A range of adhesives and materials for repair can be obtained from
Ciba Geigy (UK) Limited (Plastics Division) Duxford, Cambridge, England
The Dexter Corporation (Hysol Division) Main Plant, Division Headquarters, Olen New York USA
(2) Before selecting a resin check that it conforms to DTD.5537 (MIL-R-9300B) or BS3396 (MIL-C-9084C) specification. Check also that the type of accelerator is suitable as different types may require different cure rates and temperature conditions.
(3) Modern resins will cure naturally at room temperature but the curing cycle may be accelerated by using warm air covers or a small heat lamp. The method used will vary according to the shape of component and extent of repair.
B. Preparation for repair
(1) Examine the radome or fairing to ascertain the full extent of the damage.
(2) Decide upon a regular pattern to be cut around damaged area.
(3) Decide upon regular rebate for inner and outer skins around the damaged area.
(4) Remove paint locally in way of the damaged area to be repaired and totally clean with M.E.K. solution.

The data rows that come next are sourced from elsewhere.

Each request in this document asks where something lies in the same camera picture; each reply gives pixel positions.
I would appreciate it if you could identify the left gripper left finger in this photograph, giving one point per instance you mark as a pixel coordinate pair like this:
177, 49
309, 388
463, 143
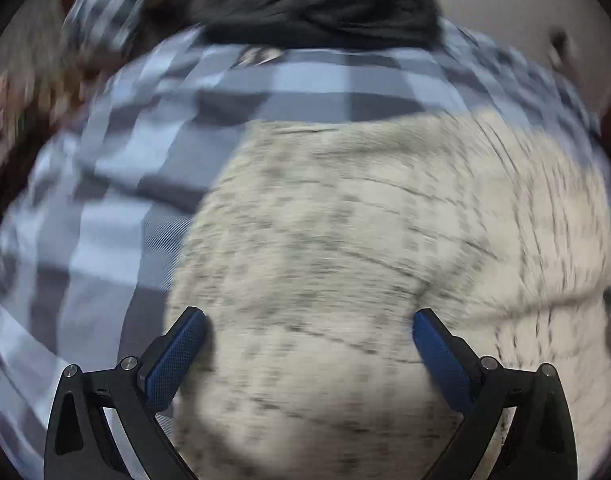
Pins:
79, 443

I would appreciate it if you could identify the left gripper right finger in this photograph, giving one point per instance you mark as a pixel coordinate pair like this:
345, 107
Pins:
540, 443

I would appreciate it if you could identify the wall mounted hair dryer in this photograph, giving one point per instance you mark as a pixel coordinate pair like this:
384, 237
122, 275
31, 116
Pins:
560, 52

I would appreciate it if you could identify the blue checkered bed cover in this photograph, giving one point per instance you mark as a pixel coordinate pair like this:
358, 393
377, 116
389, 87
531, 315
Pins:
87, 249

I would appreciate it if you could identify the cream plaid tweed jacket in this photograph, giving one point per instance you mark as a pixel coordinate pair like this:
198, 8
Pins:
316, 246

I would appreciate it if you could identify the black padded jacket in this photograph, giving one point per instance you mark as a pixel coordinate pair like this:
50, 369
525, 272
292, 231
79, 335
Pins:
313, 24

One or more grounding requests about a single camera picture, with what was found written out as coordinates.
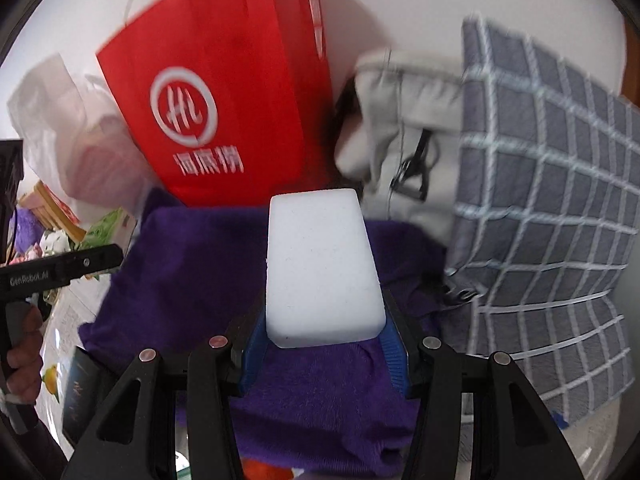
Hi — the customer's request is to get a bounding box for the grey checked cushion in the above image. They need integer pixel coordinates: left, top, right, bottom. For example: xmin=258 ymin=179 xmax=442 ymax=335
xmin=440 ymin=16 xmax=639 ymax=427

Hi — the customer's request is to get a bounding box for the wooden bed headboard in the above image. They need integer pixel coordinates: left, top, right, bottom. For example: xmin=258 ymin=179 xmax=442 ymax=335
xmin=17 ymin=181 xmax=86 ymax=244

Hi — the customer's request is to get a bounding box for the person's left hand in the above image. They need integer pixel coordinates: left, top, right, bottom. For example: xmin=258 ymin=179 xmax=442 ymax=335
xmin=6 ymin=307 xmax=43 ymax=405

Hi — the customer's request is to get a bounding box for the white Miniso plastic bag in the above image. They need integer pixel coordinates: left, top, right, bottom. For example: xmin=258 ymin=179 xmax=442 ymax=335
xmin=8 ymin=54 xmax=160 ymax=224

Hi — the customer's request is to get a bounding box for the green tissue pack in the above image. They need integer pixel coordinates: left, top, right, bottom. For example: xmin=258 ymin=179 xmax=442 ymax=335
xmin=76 ymin=208 xmax=138 ymax=256

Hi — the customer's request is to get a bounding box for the grey canvas bag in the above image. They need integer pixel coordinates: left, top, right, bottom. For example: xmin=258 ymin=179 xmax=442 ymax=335
xmin=334 ymin=49 xmax=463 ymax=245

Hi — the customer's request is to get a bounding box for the purple plush toy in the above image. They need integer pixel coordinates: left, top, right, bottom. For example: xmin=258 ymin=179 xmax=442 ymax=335
xmin=15 ymin=208 xmax=44 ymax=254

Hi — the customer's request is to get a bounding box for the red paper shopping bag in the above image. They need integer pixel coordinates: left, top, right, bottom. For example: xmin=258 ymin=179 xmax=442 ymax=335
xmin=98 ymin=0 xmax=334 ymax=207

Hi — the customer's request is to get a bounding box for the purple towel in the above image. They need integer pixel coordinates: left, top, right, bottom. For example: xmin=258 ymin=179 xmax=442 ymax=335
xmin=79 ymin=188 xmax=445 ymax=478

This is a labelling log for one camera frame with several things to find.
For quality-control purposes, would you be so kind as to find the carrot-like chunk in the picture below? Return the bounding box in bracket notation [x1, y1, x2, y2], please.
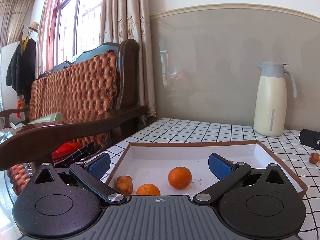
[309, 152, 320, 164]

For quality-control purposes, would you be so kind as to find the dried persimmon half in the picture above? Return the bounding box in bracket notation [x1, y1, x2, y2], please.
[116, 176, 133, 196]

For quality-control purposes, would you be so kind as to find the tangerine orange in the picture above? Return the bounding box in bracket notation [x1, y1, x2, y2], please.
[168, 166, 192, 190]

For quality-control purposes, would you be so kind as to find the smooth orange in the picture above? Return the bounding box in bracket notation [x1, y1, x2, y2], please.
[136, 184, 161, 196]

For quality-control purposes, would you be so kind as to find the checkered white tablecloth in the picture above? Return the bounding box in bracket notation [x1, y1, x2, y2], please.
[107, 118, 319, 239]

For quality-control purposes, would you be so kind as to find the red plastic bag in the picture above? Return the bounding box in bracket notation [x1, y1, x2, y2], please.
[52, 142, 83, 161]

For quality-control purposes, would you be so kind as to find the cream thermos jug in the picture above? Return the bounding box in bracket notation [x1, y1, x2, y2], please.
[253, 61, 298, 137]

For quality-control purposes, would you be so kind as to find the brown cardboard box tray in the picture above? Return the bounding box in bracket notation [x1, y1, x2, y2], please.
[102, 140, 308, 197]

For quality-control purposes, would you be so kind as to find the green cup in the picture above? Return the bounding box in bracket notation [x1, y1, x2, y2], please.
[28, 112, 64, 125]

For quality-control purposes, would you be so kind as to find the wooden sofa orange cushion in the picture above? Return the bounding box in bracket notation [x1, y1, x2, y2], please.
[1, 42, 146, 195]

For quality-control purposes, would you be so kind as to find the black coat on rack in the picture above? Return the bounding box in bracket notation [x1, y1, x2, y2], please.
[6, 38, 36, 105]

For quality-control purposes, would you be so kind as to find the straw hat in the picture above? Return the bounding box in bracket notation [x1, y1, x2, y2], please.
[27, 21, 39, 33]

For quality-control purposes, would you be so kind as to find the beige curtain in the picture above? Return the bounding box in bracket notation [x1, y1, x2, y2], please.
[36, 0, 157, 127]

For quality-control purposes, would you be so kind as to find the window with red frame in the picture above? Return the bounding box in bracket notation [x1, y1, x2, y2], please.
[53, 0, 102, 64]

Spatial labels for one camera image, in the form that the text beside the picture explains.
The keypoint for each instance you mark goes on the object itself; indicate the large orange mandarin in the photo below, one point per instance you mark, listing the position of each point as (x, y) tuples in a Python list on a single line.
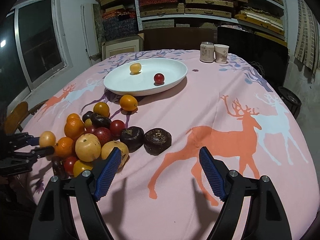
[(74, 128)]

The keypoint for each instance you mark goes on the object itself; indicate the pink paper cup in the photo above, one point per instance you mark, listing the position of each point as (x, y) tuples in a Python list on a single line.
[(221, 53)]

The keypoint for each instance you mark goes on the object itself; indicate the aluminium sliding window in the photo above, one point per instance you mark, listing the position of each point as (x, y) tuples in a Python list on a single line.
[(33, 48)]

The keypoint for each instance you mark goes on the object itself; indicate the large yellow apple fruit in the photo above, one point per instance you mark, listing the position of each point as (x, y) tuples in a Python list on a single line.
[(88, 147)]

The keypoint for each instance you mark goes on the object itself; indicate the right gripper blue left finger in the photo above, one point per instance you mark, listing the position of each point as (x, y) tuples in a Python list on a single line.
[(53, 217)]

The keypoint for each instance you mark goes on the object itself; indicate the white oval plate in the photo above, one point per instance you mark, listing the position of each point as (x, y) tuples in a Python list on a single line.
[(120, 81)]

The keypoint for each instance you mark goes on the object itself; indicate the yellow tomato front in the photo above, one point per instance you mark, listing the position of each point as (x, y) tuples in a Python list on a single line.
[(80, 166)]

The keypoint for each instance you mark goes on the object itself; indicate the wooden chair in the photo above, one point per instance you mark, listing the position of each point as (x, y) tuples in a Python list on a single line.
[(14, 120)]

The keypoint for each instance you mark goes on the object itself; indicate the white metal shelf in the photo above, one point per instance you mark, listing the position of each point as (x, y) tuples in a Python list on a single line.
[(264, 17)]

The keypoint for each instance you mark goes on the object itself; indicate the dark purple small fruit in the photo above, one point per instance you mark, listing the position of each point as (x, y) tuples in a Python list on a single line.
[(87, 115)]

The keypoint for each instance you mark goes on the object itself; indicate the yellow fruit in plate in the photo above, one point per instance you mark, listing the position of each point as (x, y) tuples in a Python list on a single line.
[(135, 68)]

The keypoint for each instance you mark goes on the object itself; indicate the small olive yellow fruit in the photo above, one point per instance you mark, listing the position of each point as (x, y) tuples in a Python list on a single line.
[(88, 123)]

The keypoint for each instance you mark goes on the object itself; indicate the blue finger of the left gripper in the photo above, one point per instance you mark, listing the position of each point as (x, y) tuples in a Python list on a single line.
[(38, 152), (23, 139)]

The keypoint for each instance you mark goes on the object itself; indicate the dark water chestnut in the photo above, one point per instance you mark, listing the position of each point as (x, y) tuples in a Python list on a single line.
[(157, 140), (132, 137)]

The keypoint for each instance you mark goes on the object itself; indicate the red cherry tomato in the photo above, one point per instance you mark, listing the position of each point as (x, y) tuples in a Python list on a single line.
[(159, 78), (116, 128)]

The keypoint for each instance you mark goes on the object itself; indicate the red cherry tomato in plate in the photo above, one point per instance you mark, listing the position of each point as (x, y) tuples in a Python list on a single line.
[(159, 78)]

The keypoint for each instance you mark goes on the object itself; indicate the pink drink can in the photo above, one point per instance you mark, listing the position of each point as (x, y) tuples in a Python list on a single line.
[(207, 52)]

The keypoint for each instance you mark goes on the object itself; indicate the framed picture board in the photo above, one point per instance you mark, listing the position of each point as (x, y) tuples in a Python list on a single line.
[(128, 44)]

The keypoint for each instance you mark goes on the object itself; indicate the small orange mandarin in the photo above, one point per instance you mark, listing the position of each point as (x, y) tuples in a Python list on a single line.
[(64, 147)]

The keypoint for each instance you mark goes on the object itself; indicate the pale yellow round fruit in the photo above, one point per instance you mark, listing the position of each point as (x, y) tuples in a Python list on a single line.
[(47, 138)]

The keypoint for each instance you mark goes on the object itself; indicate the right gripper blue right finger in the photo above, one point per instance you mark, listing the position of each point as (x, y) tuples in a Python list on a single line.
[(266, 217)]

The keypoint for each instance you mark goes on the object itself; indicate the yellow orange tomato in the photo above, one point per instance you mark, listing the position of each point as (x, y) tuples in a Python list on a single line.
[(102, 109)]

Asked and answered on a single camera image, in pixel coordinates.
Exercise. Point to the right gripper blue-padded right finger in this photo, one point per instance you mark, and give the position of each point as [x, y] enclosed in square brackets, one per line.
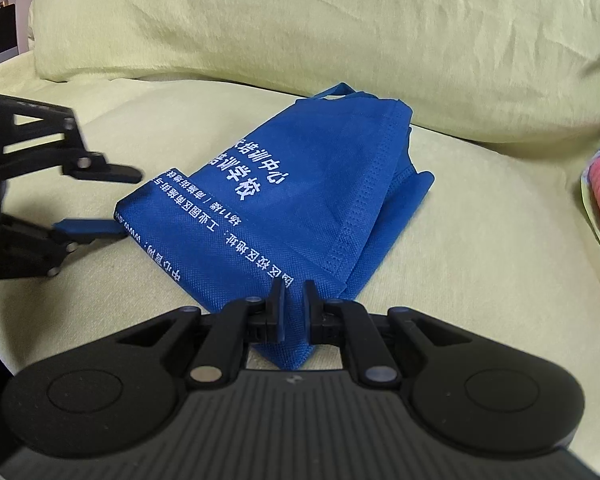
[348, 326]

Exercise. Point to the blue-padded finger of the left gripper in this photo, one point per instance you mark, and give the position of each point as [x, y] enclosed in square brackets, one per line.
[91, 229]
[95, 167]

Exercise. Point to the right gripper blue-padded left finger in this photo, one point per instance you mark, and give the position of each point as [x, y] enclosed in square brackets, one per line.
[228, 335]

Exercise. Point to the blue non-woven shopping bag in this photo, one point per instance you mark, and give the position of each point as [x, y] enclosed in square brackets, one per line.
[320, 192]

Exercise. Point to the light green covered sofa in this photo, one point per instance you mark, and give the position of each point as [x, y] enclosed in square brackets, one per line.
[489, 300]

(5) Mark out in pencil to a regular shape the pattern to be cut and the amount of rebate to be employed on the outer and inner surfaces.
(6) Proceed as shown to remove damaged and ragged honeycomb debris and to rebate the surfaces.
(7) Remove swarf and clean area with MEK (methyl ethyl ketone) solution and dry with warm air.
(8) Cut away both faces of damaged area by two laminations to prepare for the new glasscloth patches.
(9) Shape the hole to a clean profile and clean area with M.E.K. and dry in warm air.
(1) Clamp form block covered with cellophane parting agent and inner glasscloth patch to inside surface of the radome, or fairing.
(2) Cut out new honeycomb insert to the profile of the hole in the radome or fairing.
(3) When honeycomb is in position, totally impregnate with resin to prepare for top cover patch.
(4) Cut out new top cover patch and impregnate with resin before application.
(5) Finish coat the resin soaked patch with a finish coating of resin to match the parent surface profile.
(6) Heat cure for 24 hours under an infra-red heat lamp until hard, and smooth off to finish profile.
D. Finish
(1) Preparation, priming, and finish painting, of repaired area. Refer to 51-23-00, pb1.
NOTE: Refer to 51-23-00, pb1. A portion of the radome is finished using an erosion resisting coating. This area is visually identifiable and should be treated in accordance with Paragraph 12 of the reffered section..
E. Radome
Radomes fitted to SD3-60 A/C are designed, manufactured and supplied by:
- Norton International Inc., Akron, Ohio 44309
Any repairs carried out must be such as to ensure conformance with radome performance as originally supplied.